### What you have to do
The lines below that include the word "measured" are to be reported.

### Given material
________________________

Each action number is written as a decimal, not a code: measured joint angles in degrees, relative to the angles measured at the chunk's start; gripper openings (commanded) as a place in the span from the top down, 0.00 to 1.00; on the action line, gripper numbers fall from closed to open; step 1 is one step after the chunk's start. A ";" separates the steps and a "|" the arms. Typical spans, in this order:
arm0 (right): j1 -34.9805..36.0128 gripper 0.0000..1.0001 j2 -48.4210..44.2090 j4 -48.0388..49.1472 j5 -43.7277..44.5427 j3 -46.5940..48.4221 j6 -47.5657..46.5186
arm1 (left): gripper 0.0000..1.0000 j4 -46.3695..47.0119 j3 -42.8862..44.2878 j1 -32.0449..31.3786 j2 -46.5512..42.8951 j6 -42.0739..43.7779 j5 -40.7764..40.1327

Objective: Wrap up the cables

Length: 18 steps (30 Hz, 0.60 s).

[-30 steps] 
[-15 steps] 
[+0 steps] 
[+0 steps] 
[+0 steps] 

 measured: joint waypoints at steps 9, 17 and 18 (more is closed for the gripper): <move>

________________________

### Your response
Each action number is written as a decimal, not a code: measured joint angles in degrees, relative to the angles measured at the chunk's start; gripper openings (commanded) as a place in the span from the top down, 0.00 to 1.00; on the action line, gripper numbers fall from closed to open; step 1 is one step after the chunk's start. A ";" separates the steps and a "|" the arms. Typical spans, in this order:
 measured: joint waypoints at steps 9, 17 and 18 (more is closed for the gripper): <move>

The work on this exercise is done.